### Problem description
After finding the line that contains "Where can you find the red cylinder" in the entries below, retype it and every following line precisely, the last included.

### Working data
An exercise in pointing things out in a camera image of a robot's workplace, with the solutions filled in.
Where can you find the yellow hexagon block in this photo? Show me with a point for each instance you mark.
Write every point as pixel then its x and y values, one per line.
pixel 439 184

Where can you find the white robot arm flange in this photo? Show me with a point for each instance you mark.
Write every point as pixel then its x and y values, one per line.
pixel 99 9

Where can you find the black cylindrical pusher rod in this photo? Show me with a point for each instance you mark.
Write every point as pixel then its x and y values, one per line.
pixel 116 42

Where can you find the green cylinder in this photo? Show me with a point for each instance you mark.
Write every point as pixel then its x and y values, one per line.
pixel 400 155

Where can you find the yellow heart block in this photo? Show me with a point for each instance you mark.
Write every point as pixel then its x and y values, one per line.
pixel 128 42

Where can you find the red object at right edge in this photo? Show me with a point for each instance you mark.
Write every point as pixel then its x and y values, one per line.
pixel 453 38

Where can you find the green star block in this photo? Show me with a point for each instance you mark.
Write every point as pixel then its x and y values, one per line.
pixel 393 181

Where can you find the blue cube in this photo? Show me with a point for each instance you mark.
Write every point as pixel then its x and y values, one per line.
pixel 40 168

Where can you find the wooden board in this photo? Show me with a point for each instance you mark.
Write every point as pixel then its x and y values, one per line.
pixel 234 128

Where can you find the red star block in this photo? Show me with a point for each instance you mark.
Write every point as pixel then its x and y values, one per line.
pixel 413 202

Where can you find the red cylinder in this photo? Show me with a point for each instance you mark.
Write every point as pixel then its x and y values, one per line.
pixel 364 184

### Exercise response
Where can you find the red cylinder in this photo? Show me with a point for each instance you mark.
Write every point as pixel then its x and y values, one per line.
pixel 364 184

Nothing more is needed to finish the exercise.